- [Exercise brief]
Transcribe exactly everything in the data below from the line containing "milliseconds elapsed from" down to the line containing "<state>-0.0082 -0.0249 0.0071", both lines included and nothing further.
(Beginning of Material provided)
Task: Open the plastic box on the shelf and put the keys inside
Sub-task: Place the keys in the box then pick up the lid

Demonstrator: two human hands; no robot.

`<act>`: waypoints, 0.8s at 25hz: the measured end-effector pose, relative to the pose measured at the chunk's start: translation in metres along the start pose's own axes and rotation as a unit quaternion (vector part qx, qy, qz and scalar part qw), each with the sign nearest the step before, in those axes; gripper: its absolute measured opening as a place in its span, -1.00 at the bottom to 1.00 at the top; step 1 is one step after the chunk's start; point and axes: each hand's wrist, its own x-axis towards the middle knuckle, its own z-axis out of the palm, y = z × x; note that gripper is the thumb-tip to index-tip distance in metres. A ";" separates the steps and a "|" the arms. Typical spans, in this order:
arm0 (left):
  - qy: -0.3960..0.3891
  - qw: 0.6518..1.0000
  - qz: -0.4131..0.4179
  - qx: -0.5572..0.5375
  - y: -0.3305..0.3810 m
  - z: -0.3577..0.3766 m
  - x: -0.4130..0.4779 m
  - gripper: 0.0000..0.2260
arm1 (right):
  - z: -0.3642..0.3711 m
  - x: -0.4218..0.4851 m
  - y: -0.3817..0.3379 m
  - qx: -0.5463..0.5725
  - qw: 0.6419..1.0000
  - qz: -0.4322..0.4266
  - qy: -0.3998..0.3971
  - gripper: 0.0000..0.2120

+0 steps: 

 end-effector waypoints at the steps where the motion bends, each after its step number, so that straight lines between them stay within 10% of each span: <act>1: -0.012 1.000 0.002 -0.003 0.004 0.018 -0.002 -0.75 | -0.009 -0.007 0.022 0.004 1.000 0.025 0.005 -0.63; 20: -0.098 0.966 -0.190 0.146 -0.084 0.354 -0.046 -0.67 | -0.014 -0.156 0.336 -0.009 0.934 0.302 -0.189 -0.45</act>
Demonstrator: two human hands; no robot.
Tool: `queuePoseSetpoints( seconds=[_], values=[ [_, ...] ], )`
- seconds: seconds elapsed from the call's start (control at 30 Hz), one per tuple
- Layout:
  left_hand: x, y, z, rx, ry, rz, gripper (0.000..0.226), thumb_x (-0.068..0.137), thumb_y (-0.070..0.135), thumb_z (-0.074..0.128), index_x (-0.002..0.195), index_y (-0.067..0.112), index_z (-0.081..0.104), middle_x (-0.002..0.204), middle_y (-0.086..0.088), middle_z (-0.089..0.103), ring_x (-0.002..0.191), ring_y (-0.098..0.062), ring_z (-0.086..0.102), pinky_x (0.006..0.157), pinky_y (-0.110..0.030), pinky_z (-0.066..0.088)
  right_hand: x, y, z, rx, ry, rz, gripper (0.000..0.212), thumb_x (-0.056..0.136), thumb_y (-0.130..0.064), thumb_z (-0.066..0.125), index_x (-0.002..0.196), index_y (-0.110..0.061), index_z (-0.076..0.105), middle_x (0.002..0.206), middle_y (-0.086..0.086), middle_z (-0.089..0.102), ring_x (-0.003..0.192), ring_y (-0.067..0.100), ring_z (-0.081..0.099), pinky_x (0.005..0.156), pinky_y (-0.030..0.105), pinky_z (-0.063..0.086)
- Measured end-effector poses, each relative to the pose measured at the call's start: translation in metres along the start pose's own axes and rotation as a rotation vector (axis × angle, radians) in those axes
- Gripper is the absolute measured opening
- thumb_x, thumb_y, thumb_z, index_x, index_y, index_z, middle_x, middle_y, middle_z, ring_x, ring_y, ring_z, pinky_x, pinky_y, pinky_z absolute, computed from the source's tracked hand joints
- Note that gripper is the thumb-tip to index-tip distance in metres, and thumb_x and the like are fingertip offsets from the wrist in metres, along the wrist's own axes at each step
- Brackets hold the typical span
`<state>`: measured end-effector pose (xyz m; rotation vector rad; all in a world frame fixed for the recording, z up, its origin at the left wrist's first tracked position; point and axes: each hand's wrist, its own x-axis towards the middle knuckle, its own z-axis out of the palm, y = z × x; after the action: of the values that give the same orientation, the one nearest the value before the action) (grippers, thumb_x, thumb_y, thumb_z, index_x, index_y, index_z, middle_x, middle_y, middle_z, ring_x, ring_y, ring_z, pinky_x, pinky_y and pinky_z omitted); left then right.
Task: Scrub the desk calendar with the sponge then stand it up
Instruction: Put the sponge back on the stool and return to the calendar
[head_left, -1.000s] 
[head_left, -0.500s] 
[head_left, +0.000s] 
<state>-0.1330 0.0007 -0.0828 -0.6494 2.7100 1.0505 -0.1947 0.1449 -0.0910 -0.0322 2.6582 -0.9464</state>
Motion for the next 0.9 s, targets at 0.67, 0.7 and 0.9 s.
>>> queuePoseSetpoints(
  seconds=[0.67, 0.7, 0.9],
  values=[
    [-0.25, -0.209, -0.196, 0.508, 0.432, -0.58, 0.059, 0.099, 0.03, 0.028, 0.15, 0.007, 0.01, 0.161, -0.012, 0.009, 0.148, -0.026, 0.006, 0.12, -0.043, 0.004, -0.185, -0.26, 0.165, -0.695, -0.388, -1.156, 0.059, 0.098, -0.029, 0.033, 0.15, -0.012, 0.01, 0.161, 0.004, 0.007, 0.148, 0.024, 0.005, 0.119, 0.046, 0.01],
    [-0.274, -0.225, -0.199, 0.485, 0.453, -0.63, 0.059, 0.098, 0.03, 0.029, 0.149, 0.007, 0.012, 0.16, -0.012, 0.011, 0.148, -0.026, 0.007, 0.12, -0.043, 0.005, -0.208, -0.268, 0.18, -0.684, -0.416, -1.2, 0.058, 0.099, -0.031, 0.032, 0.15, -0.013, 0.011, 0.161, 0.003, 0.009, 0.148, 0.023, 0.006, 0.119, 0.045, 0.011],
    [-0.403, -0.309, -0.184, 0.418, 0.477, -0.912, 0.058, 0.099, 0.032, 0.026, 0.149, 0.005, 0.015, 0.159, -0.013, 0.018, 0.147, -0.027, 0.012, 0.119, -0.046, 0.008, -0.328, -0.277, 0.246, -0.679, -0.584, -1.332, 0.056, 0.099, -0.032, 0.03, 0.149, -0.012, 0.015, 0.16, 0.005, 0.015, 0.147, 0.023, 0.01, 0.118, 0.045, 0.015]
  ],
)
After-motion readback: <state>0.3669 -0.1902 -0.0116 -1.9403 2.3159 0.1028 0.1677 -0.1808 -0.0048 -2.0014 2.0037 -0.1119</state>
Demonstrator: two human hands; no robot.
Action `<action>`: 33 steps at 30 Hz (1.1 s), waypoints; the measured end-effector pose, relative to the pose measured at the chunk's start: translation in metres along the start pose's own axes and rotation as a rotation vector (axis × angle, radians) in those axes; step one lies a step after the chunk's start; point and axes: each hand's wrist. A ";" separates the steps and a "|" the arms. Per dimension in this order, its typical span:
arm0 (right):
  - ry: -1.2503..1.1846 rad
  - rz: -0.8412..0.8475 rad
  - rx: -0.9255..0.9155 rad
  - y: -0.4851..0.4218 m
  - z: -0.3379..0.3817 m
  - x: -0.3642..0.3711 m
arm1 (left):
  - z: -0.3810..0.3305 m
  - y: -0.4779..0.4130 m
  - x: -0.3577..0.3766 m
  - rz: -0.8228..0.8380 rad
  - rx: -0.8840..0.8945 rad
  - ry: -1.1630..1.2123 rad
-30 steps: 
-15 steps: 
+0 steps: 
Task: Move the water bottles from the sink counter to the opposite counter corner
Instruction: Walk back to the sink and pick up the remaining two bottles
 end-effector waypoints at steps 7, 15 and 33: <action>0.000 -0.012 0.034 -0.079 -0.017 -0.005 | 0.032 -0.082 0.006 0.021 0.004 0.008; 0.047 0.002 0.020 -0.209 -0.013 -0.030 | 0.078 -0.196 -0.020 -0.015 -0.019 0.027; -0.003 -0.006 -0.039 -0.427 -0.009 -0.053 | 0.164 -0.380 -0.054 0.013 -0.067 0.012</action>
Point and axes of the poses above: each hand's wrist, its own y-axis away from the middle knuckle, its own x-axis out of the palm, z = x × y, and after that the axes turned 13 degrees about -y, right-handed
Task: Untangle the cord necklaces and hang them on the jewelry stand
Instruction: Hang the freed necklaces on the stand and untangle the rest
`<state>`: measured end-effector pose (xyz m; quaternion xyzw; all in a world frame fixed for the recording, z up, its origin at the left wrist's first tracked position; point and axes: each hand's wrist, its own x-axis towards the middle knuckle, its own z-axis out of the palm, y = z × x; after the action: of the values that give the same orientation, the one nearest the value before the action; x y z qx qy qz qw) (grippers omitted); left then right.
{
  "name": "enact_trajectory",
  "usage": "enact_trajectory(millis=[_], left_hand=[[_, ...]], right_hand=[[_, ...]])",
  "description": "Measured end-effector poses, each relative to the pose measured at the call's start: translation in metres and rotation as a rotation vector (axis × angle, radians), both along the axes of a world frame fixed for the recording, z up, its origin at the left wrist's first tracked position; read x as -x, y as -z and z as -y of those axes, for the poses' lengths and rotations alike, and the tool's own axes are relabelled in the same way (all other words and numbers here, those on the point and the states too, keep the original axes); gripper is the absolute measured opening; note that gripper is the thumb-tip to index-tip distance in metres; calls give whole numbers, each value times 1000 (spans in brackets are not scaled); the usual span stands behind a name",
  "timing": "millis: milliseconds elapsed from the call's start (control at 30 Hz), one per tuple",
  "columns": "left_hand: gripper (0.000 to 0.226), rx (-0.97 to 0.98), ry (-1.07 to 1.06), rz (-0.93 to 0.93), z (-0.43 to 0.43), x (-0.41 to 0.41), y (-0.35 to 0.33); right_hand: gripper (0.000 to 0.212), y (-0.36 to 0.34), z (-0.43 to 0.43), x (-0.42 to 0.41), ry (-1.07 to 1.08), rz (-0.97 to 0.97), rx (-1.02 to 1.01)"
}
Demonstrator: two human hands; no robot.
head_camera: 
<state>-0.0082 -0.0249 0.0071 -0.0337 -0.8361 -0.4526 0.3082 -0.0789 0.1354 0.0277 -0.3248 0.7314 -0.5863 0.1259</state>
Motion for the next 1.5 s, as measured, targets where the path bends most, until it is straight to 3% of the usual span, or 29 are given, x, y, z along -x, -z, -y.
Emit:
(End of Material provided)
- [Solved problem]
  "timing": "millis: milliseconds elapsed from the call's start (control at 30 Hz), one per tuple",
  "columns": "left_hand: gripper (0.000 to 0.226), rx (-0.97 to 0.98), ry (-1.07 to 1.06), rz (-0.93 to 0.93), z (-0.43 to 0.43), x (-0.41 to 0.41), y (-0.35 to 0.33); right_hand: gripper (0.000 to 0.212), y (-0.36 to 0.34), z (-0.43 to 0.43), x (-0.42 to 0.41), ry (-1.07 to 1.08), rz (-0.97 to 0.97), rx (-1.02 to 1.01)"
}
Demonstrator: two human hands; no robot.
head_camera: 
<state>-0.0082 -0.0249 0.0071 -0.0337 -0.8361 -0.4526 0.3082 -0.0789 0.1354 0.0277 -0.3248 0.7314 -0.5863 0.1259</state>

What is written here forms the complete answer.